Any tank containing Endler’s live bearers should also be heavily planted, and they prefer tanks with plentiful hiding places. It seems that floating plants are especially appreciated, and the dangling roots of floating plant provides a perfect sanctuary for their fry. Some excellent plants for their tank are water sprite, water wisteria, Java moss, Java fern, hornwort, hyrgophila polysperma, duckweed and Cambomba.
It is strongly recommended that you cover any tank containing these fish. While at first glance they appear too small to jump out of an aquarium, they are actually known for being notorious jumpers.
When kept in a species only tank, they don’t seem to produce much in the way of waste. However, it is always in your best interest to provide the best water quality possible, and a high quality filter should always be used.
They are a very active species, and will appreciate the flow that a hang on back filter provides. But care must be taken to cover the filter intake, or most of the fry will be sucked up into the filter – which will kill all but the luckiest of them.

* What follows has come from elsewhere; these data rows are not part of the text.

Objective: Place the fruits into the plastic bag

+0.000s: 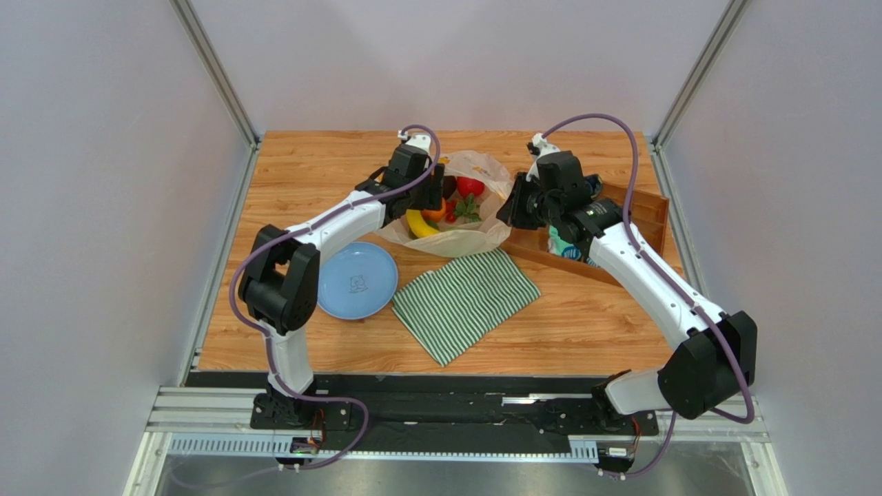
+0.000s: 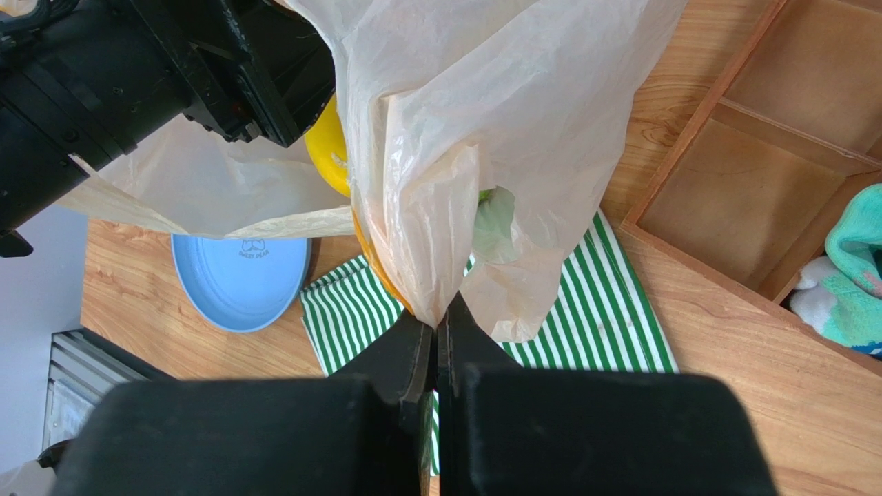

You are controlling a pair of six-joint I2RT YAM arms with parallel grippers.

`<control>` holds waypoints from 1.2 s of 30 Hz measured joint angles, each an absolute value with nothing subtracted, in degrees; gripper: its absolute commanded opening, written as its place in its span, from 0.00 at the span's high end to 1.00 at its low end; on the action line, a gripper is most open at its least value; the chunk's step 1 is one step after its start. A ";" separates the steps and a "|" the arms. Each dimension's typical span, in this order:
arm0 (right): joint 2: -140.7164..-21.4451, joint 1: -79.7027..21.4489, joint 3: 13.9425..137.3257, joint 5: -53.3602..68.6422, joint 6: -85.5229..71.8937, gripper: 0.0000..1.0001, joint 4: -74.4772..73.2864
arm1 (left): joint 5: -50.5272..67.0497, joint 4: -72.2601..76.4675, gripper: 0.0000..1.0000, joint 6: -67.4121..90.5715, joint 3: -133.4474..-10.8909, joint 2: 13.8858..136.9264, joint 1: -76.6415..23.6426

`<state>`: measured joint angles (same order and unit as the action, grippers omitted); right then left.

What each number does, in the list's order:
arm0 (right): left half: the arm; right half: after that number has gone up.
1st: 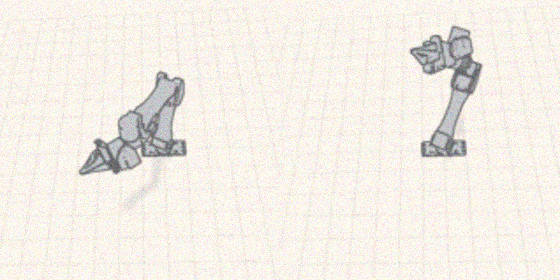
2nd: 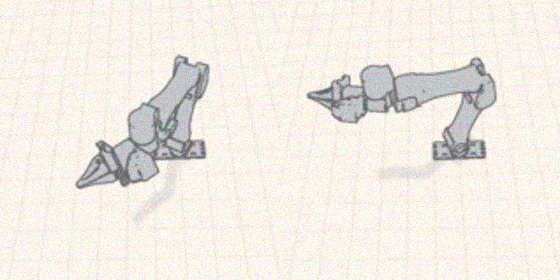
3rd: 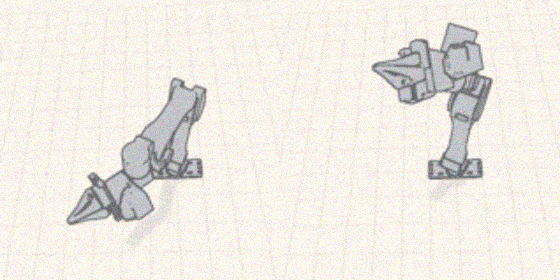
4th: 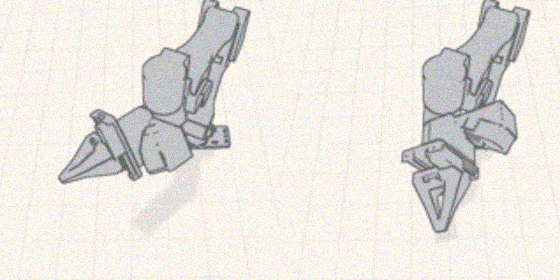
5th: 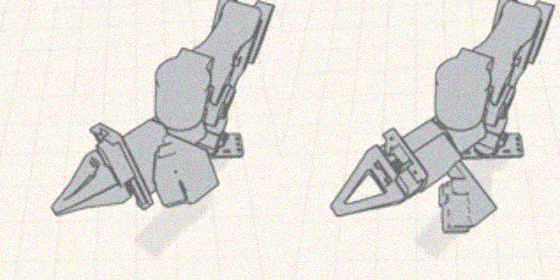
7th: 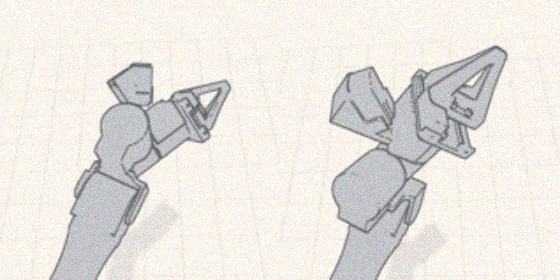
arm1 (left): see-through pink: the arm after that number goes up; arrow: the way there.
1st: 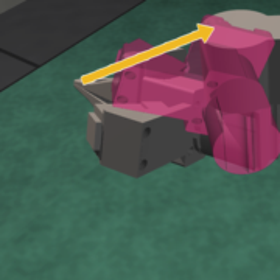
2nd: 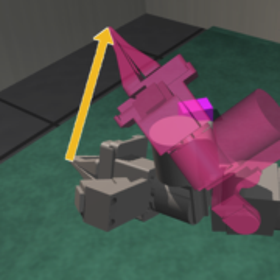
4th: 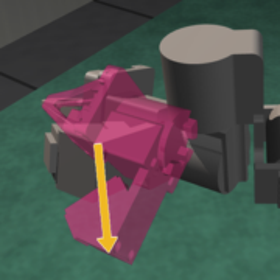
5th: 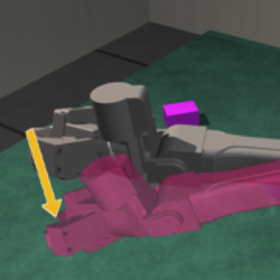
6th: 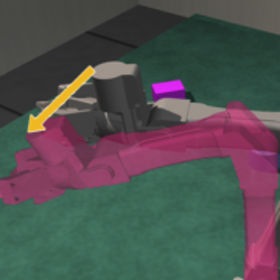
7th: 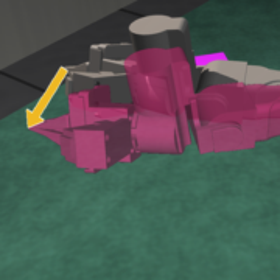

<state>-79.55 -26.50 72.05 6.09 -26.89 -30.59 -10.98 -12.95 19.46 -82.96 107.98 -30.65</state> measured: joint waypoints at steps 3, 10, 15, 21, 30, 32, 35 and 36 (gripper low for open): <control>-79.55 -26.50 72.05 6.07 -26.89 1.00 -30.61 | -9.54 -12.97 0.21 18.85 -82.96 107.33 -30.68; -79.55 -26.50 72.05 6.07 -26.89 1.00 -30.61 | 1.39 -7.35 0.21 14.94 -74.83 98.70 -30.72; -79.55 -26.50 72.05 6.07 -26.89 1.00 -30.61 | 10.96 -0.34 0.17 13.69 -67.24 87.24 -30.79; -79.55 -26.50 72.05 6.07 -26.92 1.00 -30.59 | 19.49 1.76 0.18 12.82 -65.93 75.46 -30.79; -79.55 -26.50 72.05 6.11 -26.94 1.00 -30.61 | 10.85 -6.68 0.20 13.63 -56.80 58.74 -28.18; -79.55 -26.50 72.05 6.11 -26.94 1.00 -30.59 | 9.76 -9.21 0.20 14.50 -54.65 56.66 -25.58; -79.55 -26.50 72.05 6.11 -26.94 1.00 -30.59 | 11.33 -11.31 0.21 15.18 -51.64 55.29 -23.09; -79.55 -26.50 72.05 6.11 -26.94 1.00 -30.61 | 13.10 -11.53 0.21 15.20 -50.33 54.98 -23.09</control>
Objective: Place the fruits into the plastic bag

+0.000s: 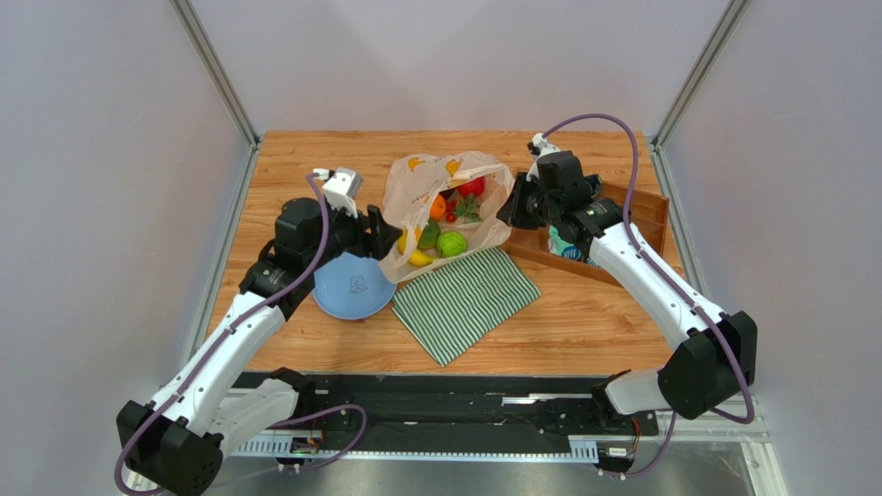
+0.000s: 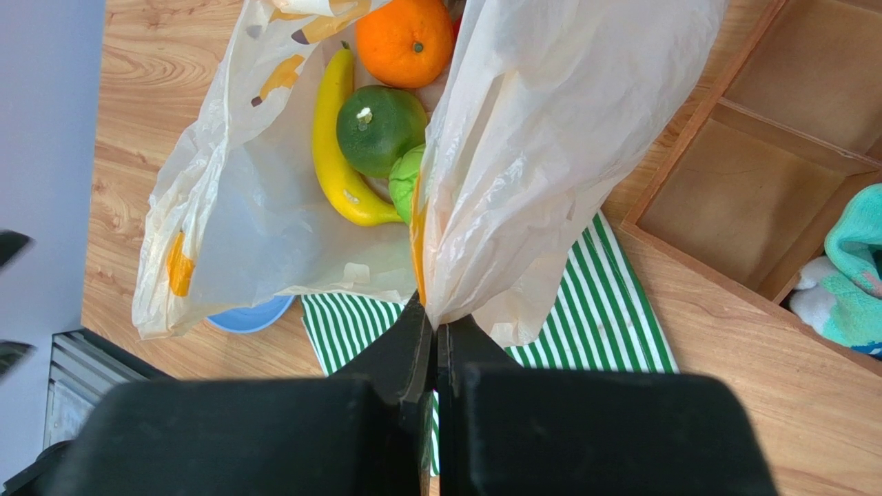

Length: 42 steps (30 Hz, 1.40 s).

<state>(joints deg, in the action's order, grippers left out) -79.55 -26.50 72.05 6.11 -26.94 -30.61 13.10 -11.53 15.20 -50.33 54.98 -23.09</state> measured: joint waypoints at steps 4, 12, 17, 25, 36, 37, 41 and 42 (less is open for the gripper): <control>-79.55 -26.50 72.05 6.13 -26.96 1.00 -30.59 | 18.52 -12.53 0.25 15.62 -46.37 54.83 -23.88; -79.55 -26.50 72.05 6.15 -26.94 1.00 -30.59 | 19.99 -13.45 0.26 15.70 -46.04 57.82 -27.22; -79.55 -26.50 72.05 6.39 -26.96 1.00 -30.59 | 18.87 -12.93 0.30 15.66 -46.04 61.17 -28.14; -79.75 -26.50 72.05 6.57 -26.94 1.00 -30.61 | 16.82 -11.35 1.00 15.27 -46.22 69.14 -30.35; -90.35 -24.71 102.72 4.54 -19.49 1.00 -42.89 | 16.23 -19.92 1.00 17.30 -76.31 73.47 -22.70; -91.96 -24.05 108.16 4.51 -18.59 1.00 -44.10 | 17.43 -20.01 1.00 18.11 -81.08 74.30 -20.36; -98.56 -20.21 127.79 5.67 -16.58 1.00 -47.09 | 22.26 -19.09 1.00 21.04 -98.32 81.62 -13.32; -100.29 -19.00 131.61 6.57 -16.36 1.00 -47.18 | 23.81 -18.65 1.00 21.87 -101.82 84.58 -12.27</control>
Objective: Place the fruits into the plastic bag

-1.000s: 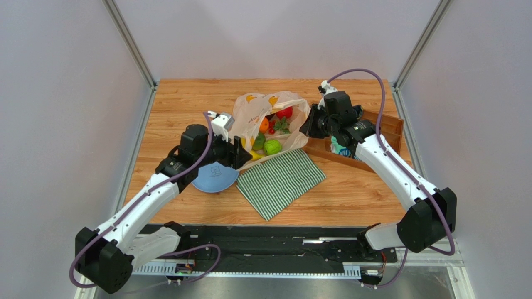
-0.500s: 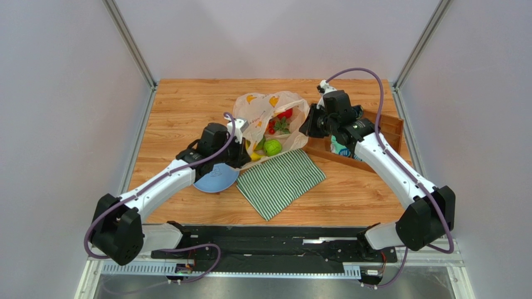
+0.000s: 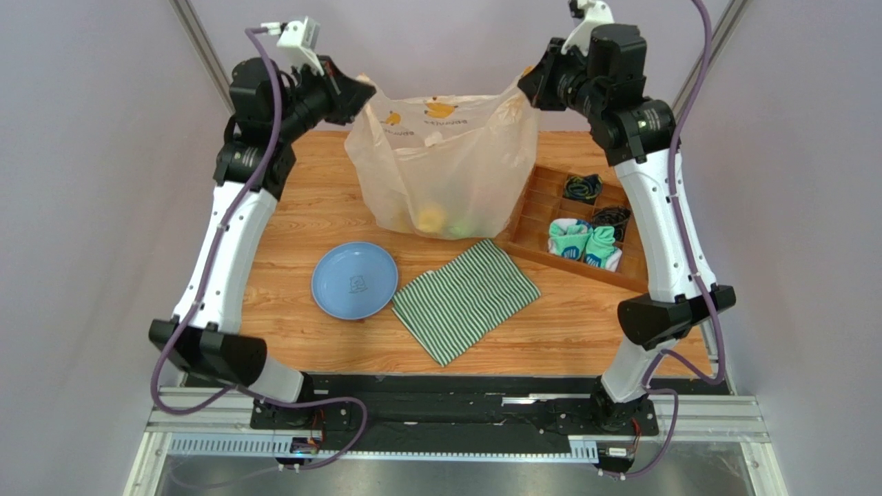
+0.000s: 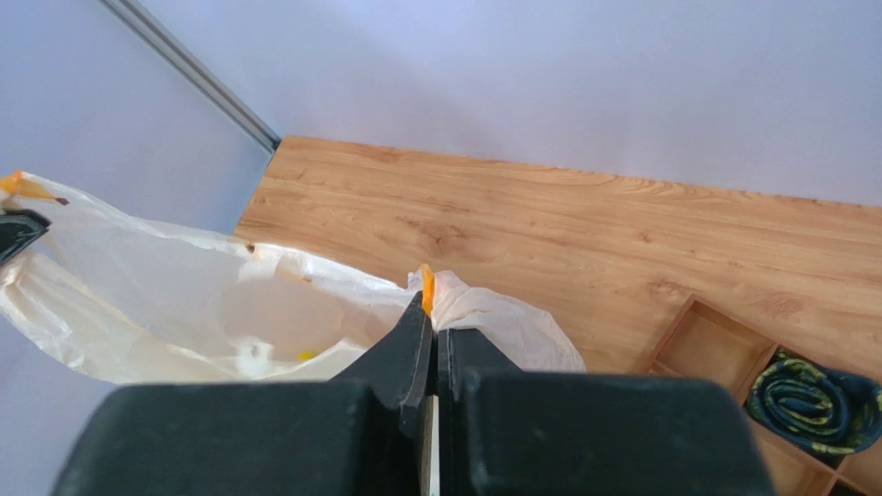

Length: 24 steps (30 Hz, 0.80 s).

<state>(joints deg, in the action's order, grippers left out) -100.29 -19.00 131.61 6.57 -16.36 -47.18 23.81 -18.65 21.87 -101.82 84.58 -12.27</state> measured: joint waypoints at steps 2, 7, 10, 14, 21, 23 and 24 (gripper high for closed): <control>-102.89 -17.02 135.44 8.19 -16.19 1.00 -47.24 | 26.39 -18.11 1.00 23.11 -106.10 89.34 -11.07; -107.07 -14.26 131.98 10.90 -16.16 1.00 -47.24 | 31.79 -18.39 1.00 24.91 -106.98 101.21 -9.76; -109.14 -13.93 127.61 11.88 -16.16 1.00 -47.33 | 33.23 -18.72 1.00 25.19 -102.30 104.29 -9.65; -111.37 -13.96 125.89 13.67 -16.16 1.00 -47.59 | 34.46 -19.46 1.00 24.99 -100.18 104.27 -9.65; -110.32 -14.00 129.43 14.04 -15.99 1.00 -47.62 | 32.69 -19.53 1.00 24.56 -103.46 99.09 -9.58; -109.82 -14.00 130.80 14.04 -16.01 1.00 -47.22 | 32.42 -19.49 1.00 24.40 -106.39 98.21 -9.54; -109.58 -13.93 131.41 14.09 -16.03 1.00 -46.87 | 32.36 -19.51 1.00 24.32 -107.81 97.84 -9.50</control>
<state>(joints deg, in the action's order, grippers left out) -109.58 -13.93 131.41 14.09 -16.03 -46.87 32.36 -19.51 24.32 -107.81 97.84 -9.50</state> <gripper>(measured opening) 0.011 0.008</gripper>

If you decide to use to a hang on back filter, I would strongly recommend using an AquaClear Power Filter. This is a highly durable filter, which provides excellent filtration even on larger tanks. You can read the Aquarium Tidings Aquaclear Power Filter Review here.
Endler’s livebearers are omnivores, and feed on small insects, algae and plant matter in the wild. This diet should be recreated as closely as possible in the home aquarium. This can be accomplished through the feeding of a high quality flake food, and live or frozen foods. One of the best flakes food on the market is Hikari Micro Pellets, and I personally use it for most of my small fish.
They relish live or frozen foods in their diet, and they seem to particularly enjoy frozen bloodworms. It’s not unusual to see an Endler’s livebearer attempting to consume a bloodworm that is nearly as large as itself. They will also accept either live or frozen daphnia, brine shrine, and blackworms.
Even if you are feeding them a high quality flake food, it should always be supplemented with plant matter. While it can be difficult to find vegetables that they will accept, you should find some success offering them blanched and shelled peas, or small, blanched zucchini medallions.
Very much like their guppy relatives, breeding Endler’s livebearers is as simple as adding water. In good conditions they will breed regularly, and you can expect new fry every 23-24 days. Any tank being used for breeding purposes should only contain Endler’s livebearers, and should never contain any other species of guppies.
Also, it is best to keep a higher ratio of females to males to prevent any one female from receiving too much attention from the males. Male Endler’s livebearers will attempt to breed with the females continuously, and by having a higher ratio of females, it ensures that no one female is the focus of all of their breeding efforts. A good ratio is approximately one male for every three females.
Though it appears that most Endler’s are less cannibalistic towards their young than regular guppies, it is still a good idea to raise the fry in a separate, breeding only tank. Barring that, the tank should be heavily planted, and floating plants, or dense plants live Java moss will give the fry the best chance at survival.
The fry are large enough that they can accept powdered flake right from birth, though you will usually get better results if you feed them baby brine shrimp or microworms. They can also be fed any of the commercially available fry foods on the market. The fry should be fed several times a day, until they are around 3-4 weeks old.
Endler’s livebearer fry mature extremely fast, and most will reach breeding maturity at approximately two months of age. The males will take on adult coloration at around 4-5 weeks of age, though the females seems to mature slightly slower.